Records excerpted from a collection:
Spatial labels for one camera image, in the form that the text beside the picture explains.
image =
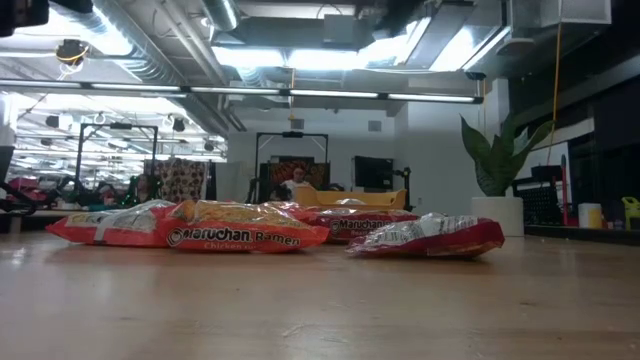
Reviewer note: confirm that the red Maruchan ramen pack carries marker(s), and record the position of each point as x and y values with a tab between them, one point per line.
430	240
365	225

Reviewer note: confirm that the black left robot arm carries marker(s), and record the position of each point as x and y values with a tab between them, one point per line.
20	15

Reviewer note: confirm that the orange patterned fabric panel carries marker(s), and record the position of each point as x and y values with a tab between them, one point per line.
315	175

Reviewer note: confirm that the person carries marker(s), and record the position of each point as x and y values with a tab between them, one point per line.
298	186

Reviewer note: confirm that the orange plastic bin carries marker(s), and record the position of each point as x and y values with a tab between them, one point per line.
370	200

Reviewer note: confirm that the black monitor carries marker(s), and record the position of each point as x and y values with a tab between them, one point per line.
373	172

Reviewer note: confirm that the long LED light bar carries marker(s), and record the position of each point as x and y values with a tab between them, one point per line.
330	93

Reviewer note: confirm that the brown patterned fabric panel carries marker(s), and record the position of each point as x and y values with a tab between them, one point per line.
182	180

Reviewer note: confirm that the green snake plant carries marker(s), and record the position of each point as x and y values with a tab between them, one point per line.
495	165

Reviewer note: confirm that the white plant pot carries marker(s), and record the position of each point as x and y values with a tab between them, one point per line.
500	215

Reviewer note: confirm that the black crate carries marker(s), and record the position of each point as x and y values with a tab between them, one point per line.
542	205

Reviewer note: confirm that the red pole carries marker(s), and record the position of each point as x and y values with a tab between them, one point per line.
565	195

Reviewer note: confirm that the white and yellow roll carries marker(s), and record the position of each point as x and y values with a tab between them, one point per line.
590	216

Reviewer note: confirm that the black shelving unit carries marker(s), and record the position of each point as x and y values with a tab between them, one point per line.
605	175

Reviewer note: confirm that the green plastic object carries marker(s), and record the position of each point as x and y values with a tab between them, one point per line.
631	212

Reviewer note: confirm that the grey wall box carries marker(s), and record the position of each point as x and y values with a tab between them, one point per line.
375	125
297	123

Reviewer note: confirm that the silver ventilation duct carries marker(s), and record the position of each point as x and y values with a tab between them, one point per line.
222	12

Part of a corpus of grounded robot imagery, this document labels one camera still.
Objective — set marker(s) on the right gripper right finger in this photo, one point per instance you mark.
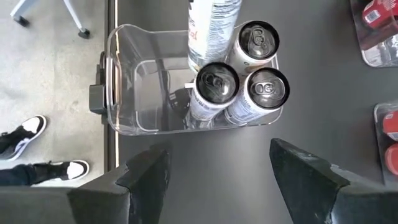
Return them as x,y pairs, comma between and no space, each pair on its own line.
304,186

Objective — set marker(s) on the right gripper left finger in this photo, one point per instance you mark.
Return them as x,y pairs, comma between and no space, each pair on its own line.
146,186

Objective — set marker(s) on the clear plastic bin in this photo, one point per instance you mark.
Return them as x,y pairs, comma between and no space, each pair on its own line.
377,155
379,56
140,93

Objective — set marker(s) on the white Celsius energy can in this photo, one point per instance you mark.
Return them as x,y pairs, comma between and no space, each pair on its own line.
214,31
258,40
267,88

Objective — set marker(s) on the clear plastic bottle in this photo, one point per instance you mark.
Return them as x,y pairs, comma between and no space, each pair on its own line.
216,84

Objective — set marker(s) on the red Coca-Cola can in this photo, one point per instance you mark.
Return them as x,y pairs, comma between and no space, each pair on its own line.
381,12

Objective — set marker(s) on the person's shoe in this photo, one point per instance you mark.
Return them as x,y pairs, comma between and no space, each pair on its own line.
28,130
68,171

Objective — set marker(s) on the person's leg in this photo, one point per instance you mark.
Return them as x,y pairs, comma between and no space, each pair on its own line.
15,175

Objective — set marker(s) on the white rolling stand base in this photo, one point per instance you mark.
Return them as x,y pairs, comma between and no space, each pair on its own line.
73,15

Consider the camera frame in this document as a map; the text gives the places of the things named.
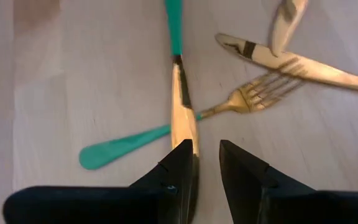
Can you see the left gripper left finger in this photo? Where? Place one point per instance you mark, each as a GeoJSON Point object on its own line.
{"type": "Point", "coordinates": [104, 207]}

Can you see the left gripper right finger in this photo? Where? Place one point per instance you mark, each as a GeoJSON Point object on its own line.
{"type": "Point", "coordinates": [306, 208]}

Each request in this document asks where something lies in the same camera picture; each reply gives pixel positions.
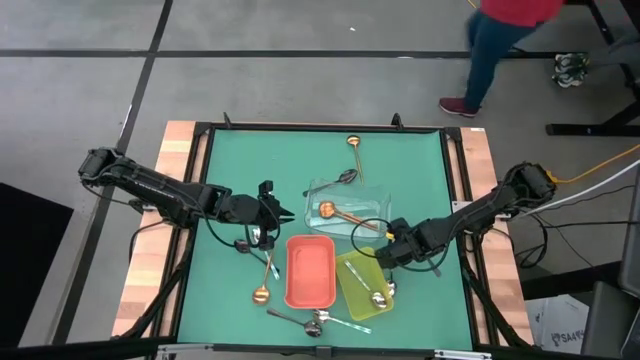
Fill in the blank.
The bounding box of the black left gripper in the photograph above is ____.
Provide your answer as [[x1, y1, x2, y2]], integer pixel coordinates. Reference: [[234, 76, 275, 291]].
[[249, 179, 296, 251]]

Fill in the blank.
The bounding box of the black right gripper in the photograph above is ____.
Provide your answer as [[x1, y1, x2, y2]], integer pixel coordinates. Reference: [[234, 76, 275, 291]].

- TASK TO COMPLETE -
In the entries above, how many lines hold the word "camera"? State the number only.

- TASK RESPONSE -
4